Nasze drogi stają się coraz bardziej zatłoczone. To przekłada się na znacznie więcej czasu spędzanego w korkach podczas dojazdu do pracy lub szkoły. Wiele firm myśli więc o tym, aby przenieść transport osób w powietrze, dlatego powstają kolejne prototypy latających pojazdów.
Kolejnym takim sprzętem jest JetRacer, który może w przyszłości zrewolucjonizować transport ludzi. Maszyna jest w zasadzie fotelem wykonanym z włókna węglowego, do której podczepiono 10 niewielkich silników odrzutowych. Dzięki temu ma pełną swobodę ruchu i może rozpędzić się do całkiem niezłej prędkości 250 km/h.

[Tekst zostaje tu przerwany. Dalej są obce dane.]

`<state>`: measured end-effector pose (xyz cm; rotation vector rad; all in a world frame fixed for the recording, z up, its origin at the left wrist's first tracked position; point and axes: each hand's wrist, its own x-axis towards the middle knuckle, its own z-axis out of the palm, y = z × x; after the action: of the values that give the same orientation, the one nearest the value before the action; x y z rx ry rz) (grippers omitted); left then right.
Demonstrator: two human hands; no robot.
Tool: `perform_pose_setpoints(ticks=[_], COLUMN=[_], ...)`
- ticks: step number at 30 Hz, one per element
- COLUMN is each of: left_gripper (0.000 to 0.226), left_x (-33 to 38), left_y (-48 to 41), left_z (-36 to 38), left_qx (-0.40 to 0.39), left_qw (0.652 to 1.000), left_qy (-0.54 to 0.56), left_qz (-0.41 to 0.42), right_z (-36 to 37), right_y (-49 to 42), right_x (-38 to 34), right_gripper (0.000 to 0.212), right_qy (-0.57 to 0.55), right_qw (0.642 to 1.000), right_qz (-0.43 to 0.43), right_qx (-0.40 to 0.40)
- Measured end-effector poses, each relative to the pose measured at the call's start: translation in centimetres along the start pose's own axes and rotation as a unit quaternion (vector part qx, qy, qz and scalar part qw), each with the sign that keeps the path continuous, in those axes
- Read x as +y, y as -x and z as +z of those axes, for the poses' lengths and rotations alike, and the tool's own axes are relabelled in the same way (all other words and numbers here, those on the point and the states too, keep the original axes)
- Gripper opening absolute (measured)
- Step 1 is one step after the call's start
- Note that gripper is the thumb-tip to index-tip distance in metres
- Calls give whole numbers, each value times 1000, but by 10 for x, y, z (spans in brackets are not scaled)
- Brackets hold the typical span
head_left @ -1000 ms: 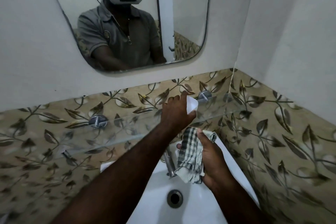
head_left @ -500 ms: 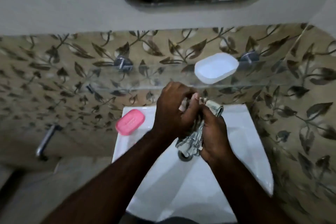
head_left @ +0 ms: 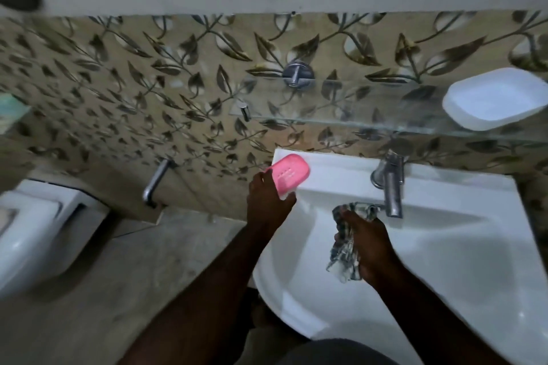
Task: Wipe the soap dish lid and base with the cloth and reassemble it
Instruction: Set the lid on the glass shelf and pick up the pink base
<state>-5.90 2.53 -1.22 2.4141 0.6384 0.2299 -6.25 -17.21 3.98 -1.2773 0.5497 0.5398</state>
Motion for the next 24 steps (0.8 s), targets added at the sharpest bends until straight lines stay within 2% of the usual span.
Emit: perform_pose_setpoints(ticks=[6,9,13,16,19,22,24], left_gripper=[108,107,93,89,101,102,100], left_x=[-20,-15,-12,-5,13,37,48], left_y=[-37,-51,-52,-36,2,42,59], left_z=[11,16,11,6,-2,-10,-15], left_qx=[-78,-82,-71,-63,-56,-54,-61], left_qw=[992,990,991,995,996,991,988], left_qy=[-95,-109,-112,-74,-23,8,28], left_qz=[6,26,6,6,60,120,138], right_z=[4,4,5,6,9,10,6], right_y=[-8,-13,-17,-17,-12,-7,-4], right_x=[6,5,7,9,8,5,3], right_gripper=[17,20,20,22,24,34,32], right_qy=[-11,-16,-11,-17,-15,4,2], right_qw=[999,999,999,999,999,997,997], right_qz=[28,24,29,35,20,-24,-38], right_qx=[-23,-18,-23,-29,-48,-67,-60])
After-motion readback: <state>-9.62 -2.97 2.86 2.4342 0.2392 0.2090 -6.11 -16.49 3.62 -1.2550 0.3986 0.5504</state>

Jakby tego było mało, potrafi wykonywać powietrzne ewolucje. Może osiągnąć pułap 3000 m oraz unieść ładunek o masie 200 kg. Nie muszą to być ludzie, gdyż może też przewozić ładunki. A dodatkowo da się nim sterować zdalnie lub też zdać się na autonomiczny system lotu, który samodzielnie pokieruje tym pojazdem. To bardzo dobre rozwiązanie, gdyż potencjalny pasażer nie będzie musiał posiadać licencji pilota, by lecieć czymś takim. A to zdecydowanie podnosi jego funkcjonalność, umożliwiając wykorzystanie np., jako autonomicznej taksówki.
JetRacer ma być dostępny dla zastosowań cywilnych oraz wojskowych. Potencjalne zastosowania wojskowe lub związane z bezpieczeństwem obejmują szybką mobilność podczas operacji specjalnych, rozpoznanie i obserwację lub zapewnienie szybkiego dostępu do łodzi. JetRacer może być obsługiwany zdalnie, rozszerzając jego potencjalne zastosowania, na przykład, o transport specjalistyczny. Zapewnia bowiem możliwość pokonywania zróżnicowanego terenu i latania w silnych turbulencjach.
Konstruktor na swej stronie zaprasza 100 chętnych, którzy chcą uczestniczyć w testach pojazdu JetRacer. Nie wiemy na razie ile ten gadżet będzie kosztował.